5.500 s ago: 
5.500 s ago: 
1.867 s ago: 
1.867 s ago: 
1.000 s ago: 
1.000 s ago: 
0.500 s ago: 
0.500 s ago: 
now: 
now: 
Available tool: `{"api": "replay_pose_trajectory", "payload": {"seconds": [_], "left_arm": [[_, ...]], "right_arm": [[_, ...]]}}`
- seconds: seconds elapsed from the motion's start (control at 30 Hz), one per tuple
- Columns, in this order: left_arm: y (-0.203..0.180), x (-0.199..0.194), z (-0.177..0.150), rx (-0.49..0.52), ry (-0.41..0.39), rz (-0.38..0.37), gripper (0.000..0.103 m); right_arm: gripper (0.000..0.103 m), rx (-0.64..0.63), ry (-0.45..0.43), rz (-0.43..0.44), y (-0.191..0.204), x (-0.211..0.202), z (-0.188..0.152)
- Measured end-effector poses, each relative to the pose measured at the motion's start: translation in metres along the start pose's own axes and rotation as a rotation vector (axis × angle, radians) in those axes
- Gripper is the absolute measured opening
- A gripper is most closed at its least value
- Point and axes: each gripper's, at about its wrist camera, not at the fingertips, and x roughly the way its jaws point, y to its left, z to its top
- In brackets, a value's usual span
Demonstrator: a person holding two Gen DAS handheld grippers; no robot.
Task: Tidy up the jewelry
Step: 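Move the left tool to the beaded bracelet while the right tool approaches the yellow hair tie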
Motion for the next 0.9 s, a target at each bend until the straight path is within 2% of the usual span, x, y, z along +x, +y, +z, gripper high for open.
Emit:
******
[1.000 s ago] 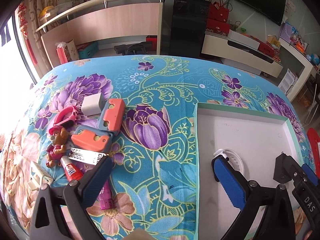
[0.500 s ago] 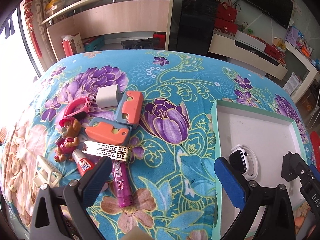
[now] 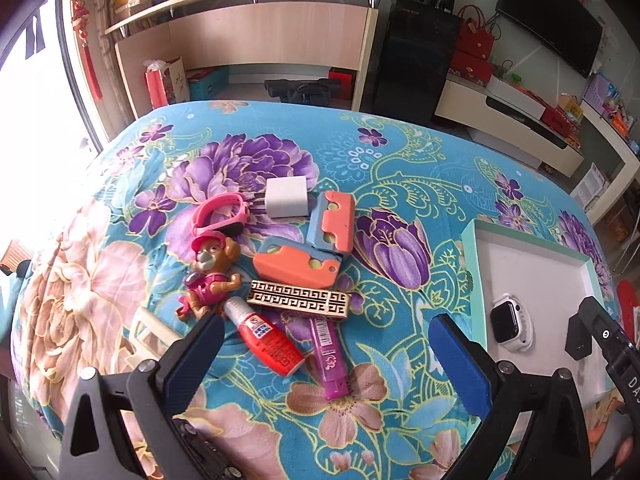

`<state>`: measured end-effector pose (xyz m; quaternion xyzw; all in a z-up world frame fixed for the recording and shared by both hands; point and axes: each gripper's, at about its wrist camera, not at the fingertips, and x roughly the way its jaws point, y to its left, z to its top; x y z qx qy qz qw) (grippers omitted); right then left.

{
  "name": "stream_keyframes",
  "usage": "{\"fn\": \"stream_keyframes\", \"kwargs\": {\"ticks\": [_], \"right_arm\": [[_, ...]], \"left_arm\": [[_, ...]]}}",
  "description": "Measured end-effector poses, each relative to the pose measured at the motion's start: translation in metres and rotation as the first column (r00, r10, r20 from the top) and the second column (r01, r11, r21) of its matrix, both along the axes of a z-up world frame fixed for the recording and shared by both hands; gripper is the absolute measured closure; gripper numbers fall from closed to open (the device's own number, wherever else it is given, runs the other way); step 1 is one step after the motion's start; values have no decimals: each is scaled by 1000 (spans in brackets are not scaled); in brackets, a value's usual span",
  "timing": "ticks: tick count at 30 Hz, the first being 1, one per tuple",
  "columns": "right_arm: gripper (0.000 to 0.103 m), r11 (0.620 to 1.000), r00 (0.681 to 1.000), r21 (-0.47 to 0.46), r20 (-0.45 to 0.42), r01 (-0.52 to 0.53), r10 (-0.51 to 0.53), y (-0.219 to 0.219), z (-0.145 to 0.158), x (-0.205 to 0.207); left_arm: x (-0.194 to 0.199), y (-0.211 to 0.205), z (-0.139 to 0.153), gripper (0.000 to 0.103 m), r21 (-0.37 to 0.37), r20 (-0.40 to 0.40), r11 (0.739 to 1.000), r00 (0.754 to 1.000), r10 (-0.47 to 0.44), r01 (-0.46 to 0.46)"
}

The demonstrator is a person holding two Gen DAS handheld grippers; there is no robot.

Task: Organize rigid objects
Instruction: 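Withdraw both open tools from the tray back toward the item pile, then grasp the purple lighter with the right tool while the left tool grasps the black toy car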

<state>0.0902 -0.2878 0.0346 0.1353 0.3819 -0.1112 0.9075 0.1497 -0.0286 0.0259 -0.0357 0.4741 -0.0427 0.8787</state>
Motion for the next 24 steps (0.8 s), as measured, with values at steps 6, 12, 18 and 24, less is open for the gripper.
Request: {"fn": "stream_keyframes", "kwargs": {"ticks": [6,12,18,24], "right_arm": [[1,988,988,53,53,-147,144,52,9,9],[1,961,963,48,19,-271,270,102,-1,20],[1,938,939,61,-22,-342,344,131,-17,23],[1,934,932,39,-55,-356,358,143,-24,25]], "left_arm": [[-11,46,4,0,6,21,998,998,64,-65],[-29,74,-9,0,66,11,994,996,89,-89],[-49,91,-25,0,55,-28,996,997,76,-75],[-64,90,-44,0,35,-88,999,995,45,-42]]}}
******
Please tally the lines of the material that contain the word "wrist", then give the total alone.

_Task result:_
2